Another reader offered: “Thank you Mr. Remington, Mr. Colt and fellows; you made America a better place IE: an armed society is a polite society.”
Unfortunately, vigilante-style violence is what will occur if the Mayor doesn’t make good on his promise to charge the parents of these pinheads for the crimes of their children, and change the terms of the free Trans passes issued to students. Currently, student passes are good until 7 p.m., a time when children should be home, not prowling the streets. The mayor wants student Trans passes to expire at 4 p.m.

Student rowdiness has been brewing in the city for some time. For several months, I’ve witnessed boisterous groups of students on the Market Frankford El. They usually enter the train en masse in a pushing and screaming explosion, often forcing many passengers to “flee” to adjoining cars. While you cannot classify this behavior as violent, it is still intimidation in the form of noise.

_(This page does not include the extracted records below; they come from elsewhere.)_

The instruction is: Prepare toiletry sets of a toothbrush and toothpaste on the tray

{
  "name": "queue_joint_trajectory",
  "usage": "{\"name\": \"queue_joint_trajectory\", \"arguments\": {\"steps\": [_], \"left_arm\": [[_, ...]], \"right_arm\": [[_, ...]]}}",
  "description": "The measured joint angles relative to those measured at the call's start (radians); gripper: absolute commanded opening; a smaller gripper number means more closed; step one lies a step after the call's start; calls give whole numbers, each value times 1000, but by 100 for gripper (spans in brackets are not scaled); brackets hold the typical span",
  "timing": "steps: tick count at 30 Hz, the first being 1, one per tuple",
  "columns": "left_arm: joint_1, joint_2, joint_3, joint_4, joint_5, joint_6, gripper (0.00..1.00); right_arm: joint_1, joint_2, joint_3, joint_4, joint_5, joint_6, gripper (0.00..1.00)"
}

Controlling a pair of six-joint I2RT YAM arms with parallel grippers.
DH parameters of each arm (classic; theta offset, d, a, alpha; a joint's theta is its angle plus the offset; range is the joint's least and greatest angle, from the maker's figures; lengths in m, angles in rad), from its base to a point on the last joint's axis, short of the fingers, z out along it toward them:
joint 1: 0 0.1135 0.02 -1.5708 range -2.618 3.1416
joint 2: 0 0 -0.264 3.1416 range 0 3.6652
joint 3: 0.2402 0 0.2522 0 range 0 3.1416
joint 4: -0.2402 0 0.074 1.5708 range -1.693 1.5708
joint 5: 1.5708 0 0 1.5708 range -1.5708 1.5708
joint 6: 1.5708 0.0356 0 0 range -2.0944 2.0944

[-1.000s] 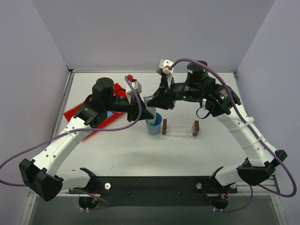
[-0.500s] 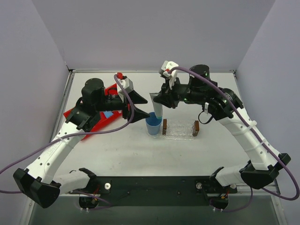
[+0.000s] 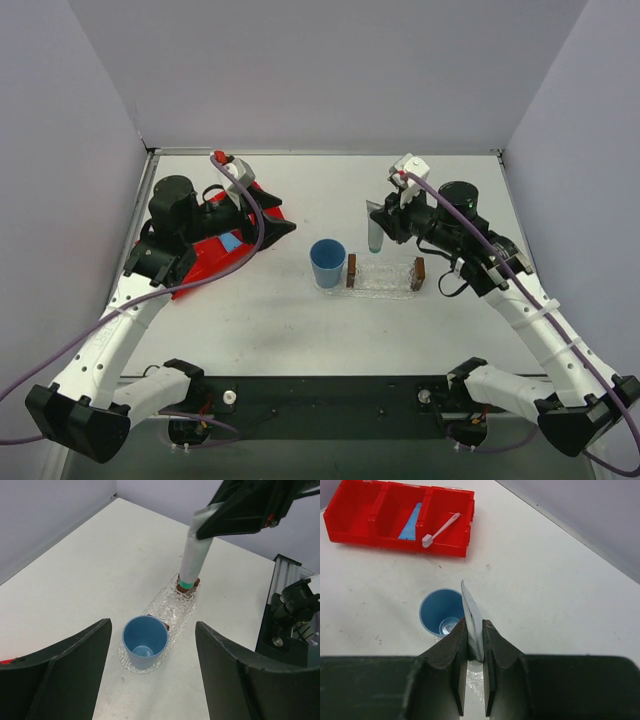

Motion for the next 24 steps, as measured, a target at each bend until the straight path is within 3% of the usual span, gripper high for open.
{"name": "queue_joint_trajectory", "arguments": {"steps": [9, 24], "left_arm": [[52, -2, -53, 54, -94, -40, 78], [136, -19, -143, 125, -147, -74, 78]], "right_arm": [[-13, -145, -280, 182, 130, 16, 0], [-22, -265, -524, 331, 361, 27, 0]]}}
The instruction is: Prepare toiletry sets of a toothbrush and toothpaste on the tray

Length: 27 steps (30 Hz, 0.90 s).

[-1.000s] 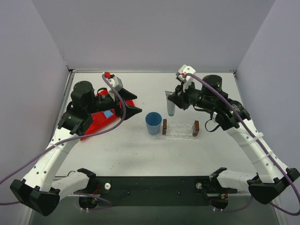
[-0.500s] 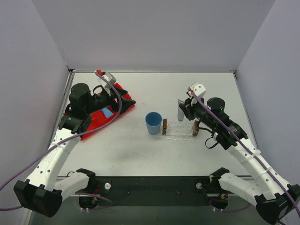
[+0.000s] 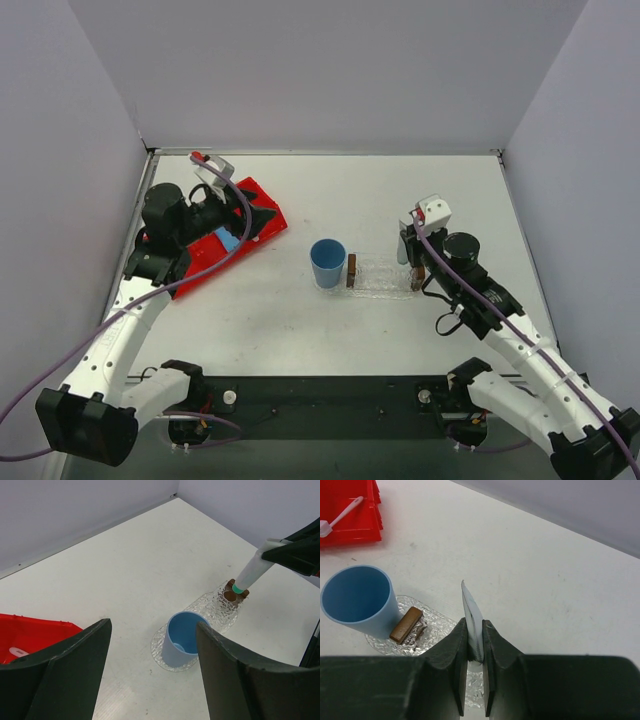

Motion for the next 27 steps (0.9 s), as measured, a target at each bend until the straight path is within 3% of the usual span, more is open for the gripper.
{"name": "queue_joint_trajectory", "arguments": {"steps": [27], "left_arm": [[86, 38, -41, 69, -20, -44, 78]], "right_arm": [[-45, -9, -110, 50, 98, 87, 0]]}}
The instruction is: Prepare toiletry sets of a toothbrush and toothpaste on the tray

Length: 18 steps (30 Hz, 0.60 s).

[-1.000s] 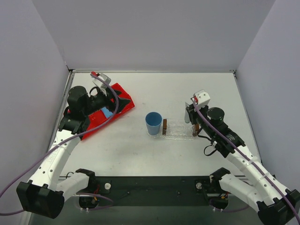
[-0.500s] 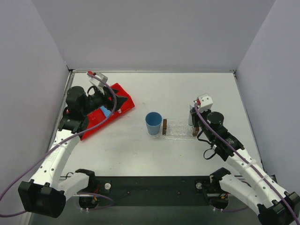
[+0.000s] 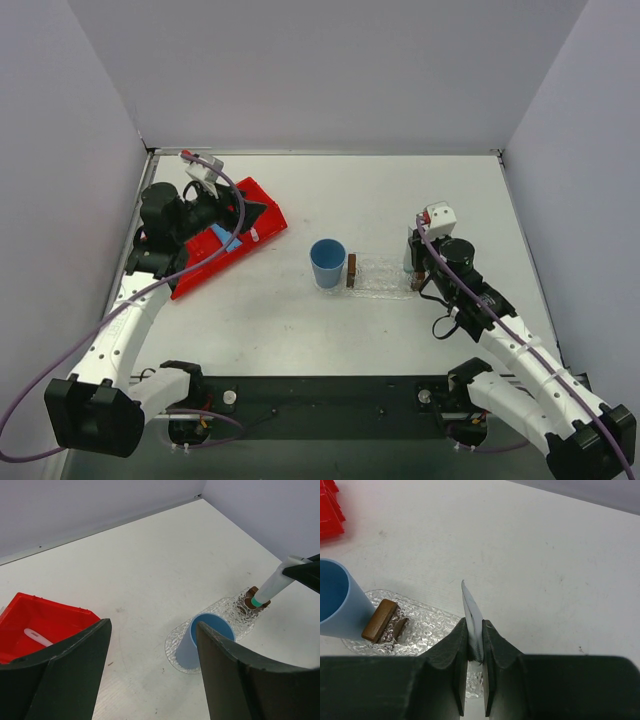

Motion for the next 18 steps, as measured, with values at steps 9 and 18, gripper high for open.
{"name": "queue_joint_trajectory", "arguments": {"steps": [9, 18], "left_arm": [[2, 2, -8, 6, 0, -12, 78], [2, 2, -10, 18, 1, -17, 78]], "right_arm": [[-12, 5, -21, 14, -3, 3, 0], [-20, 6, -23, 27, -16, 15, 0]]}}
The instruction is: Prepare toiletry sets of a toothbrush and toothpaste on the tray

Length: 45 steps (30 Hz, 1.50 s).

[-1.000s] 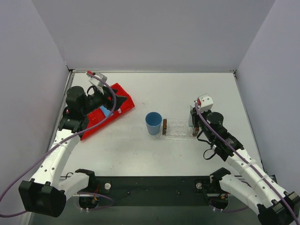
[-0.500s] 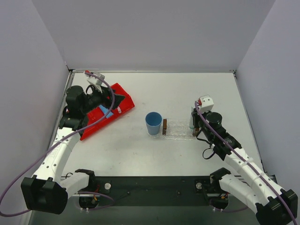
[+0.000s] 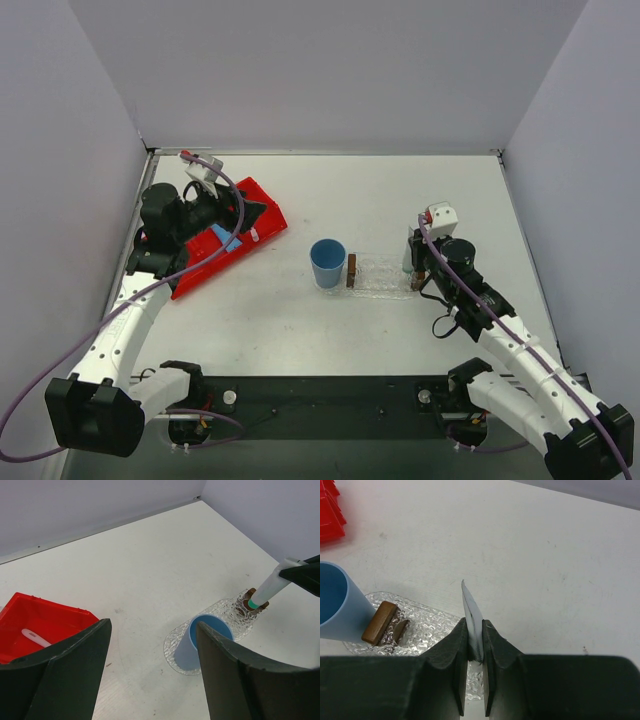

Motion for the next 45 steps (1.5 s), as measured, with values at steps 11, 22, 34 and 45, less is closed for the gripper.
{"name": "queue_joint_trajectory", "arguments": {"steps": [11, 22, 34, 45], "left_arm": [[2, 2, -3, 8, 1, -1, 78], [7, 2, -4, 18, 8, -4, 78], [8, 2, -13, 23, 13, -8, 78], [9, 2, -13, 24, 21, -8, 78]], "right_arm": [[0, 19, 0, 18, -15, 15, 0], [0, 29, -1, 21, -16, 15, 0], [-5, 34, -11, 28, -20, 15, 0], [-5, 49, -20, 36, -20, 23, 0]]}}
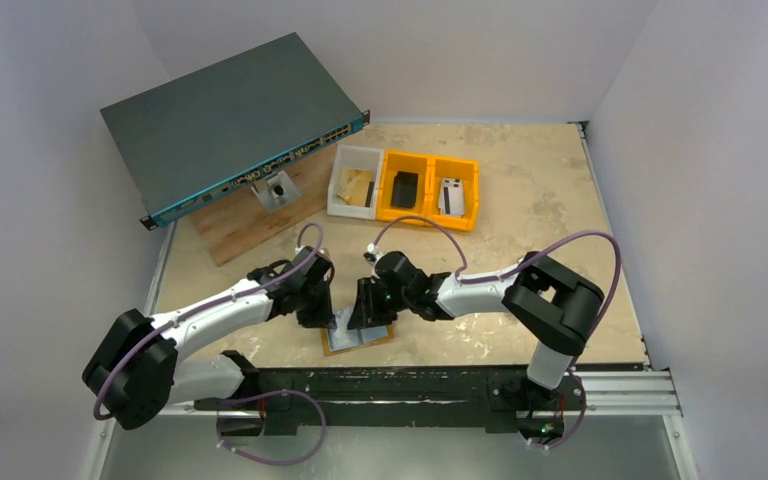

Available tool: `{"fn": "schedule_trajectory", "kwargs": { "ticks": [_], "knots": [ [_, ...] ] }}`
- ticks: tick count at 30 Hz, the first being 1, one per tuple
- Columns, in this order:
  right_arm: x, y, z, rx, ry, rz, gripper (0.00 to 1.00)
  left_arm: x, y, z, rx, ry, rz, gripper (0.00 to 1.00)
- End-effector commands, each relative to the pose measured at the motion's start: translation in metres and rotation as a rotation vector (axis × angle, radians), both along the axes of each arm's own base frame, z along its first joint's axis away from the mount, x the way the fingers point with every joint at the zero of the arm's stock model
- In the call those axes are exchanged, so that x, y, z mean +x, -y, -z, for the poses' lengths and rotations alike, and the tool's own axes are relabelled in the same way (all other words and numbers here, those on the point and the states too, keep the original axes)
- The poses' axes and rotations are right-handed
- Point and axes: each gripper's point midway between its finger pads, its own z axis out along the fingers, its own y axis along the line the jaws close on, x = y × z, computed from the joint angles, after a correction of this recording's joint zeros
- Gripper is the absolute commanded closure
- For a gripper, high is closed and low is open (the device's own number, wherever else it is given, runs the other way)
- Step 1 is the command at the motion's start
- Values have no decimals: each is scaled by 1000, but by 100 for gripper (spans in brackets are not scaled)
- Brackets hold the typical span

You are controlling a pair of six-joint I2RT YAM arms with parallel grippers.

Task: Take the credit cards out of the card holder
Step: Remove the credit card from the card holder.

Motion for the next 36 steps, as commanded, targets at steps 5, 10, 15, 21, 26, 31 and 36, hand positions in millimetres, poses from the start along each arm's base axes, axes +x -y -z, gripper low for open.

When this type of rowdy behavior occurs on trolleys or buses, drivers rarely issue an ultimatum to “shape up or get off the bus.” More often than not, bus drivers say and do nothing. Their inaction is seen by many as condoning what’s going on.
In addition, the “Aw, shucks, they’re just kids” attitude about flash mob teens has got to go.
We live in dangerous times. The “Leave it to Beaver” age has long since gone down the tubes.